## Task requirements
Where in the listing does the string "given" appear? Copy every line that holds it.

## Data block
----------------------------------------

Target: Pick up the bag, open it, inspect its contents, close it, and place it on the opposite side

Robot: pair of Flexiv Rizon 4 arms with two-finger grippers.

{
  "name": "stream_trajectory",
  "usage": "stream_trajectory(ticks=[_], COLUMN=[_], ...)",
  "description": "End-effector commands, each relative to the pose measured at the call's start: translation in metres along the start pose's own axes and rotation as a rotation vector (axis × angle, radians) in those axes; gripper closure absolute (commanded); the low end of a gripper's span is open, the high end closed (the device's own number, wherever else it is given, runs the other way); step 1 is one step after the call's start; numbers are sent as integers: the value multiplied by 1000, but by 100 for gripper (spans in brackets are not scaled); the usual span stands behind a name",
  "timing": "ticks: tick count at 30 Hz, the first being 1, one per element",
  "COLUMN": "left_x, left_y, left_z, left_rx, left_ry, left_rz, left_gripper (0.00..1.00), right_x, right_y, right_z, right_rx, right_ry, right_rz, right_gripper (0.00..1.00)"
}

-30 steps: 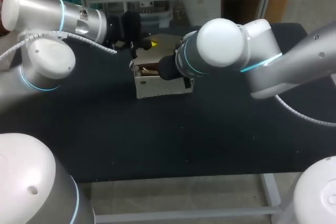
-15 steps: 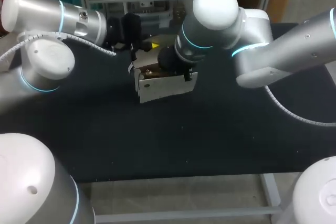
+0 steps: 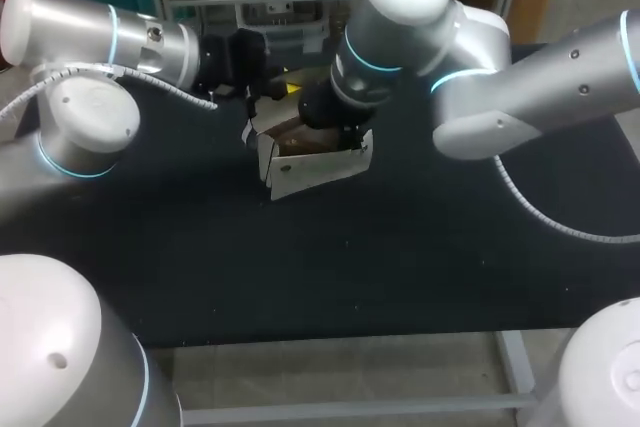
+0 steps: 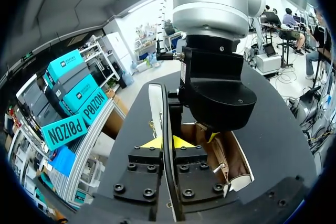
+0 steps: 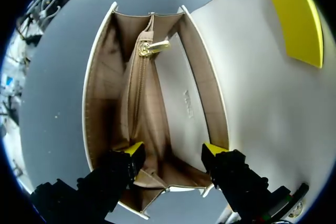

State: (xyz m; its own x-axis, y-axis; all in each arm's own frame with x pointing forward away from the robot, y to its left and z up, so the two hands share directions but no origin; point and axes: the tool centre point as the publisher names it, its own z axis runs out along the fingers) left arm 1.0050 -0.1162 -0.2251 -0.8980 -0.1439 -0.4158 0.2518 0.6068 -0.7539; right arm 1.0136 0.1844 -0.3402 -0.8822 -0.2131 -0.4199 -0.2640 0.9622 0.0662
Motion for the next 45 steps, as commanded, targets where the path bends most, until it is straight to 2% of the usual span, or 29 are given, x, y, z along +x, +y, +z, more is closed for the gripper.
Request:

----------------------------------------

## Answer to the exercise
  "description": "End-effector commands, each relative to the pose measured at the call's start: translation in metres along the start pose's own axes and rotation as a rotation vector (axis × angle, radians) in those axes; gripper closure absolute (commanded); the low end of a gripper's span is open, the high end closed (the device's own number, wherever else it is given, runs the other way); step 1 is one step after the call's start; numbers are sent as integers: the value multiplied by 1000, but by 100 for gripper (spans in brackets are not scaled); the usual span stands behind a name",
Motion for the next 45 steps, as commanded, targets where the path bends most, until it is straight to 2% of the usual span, or 29 are given, x, y, z along +x, +y, +z, more is closed for the gripper.

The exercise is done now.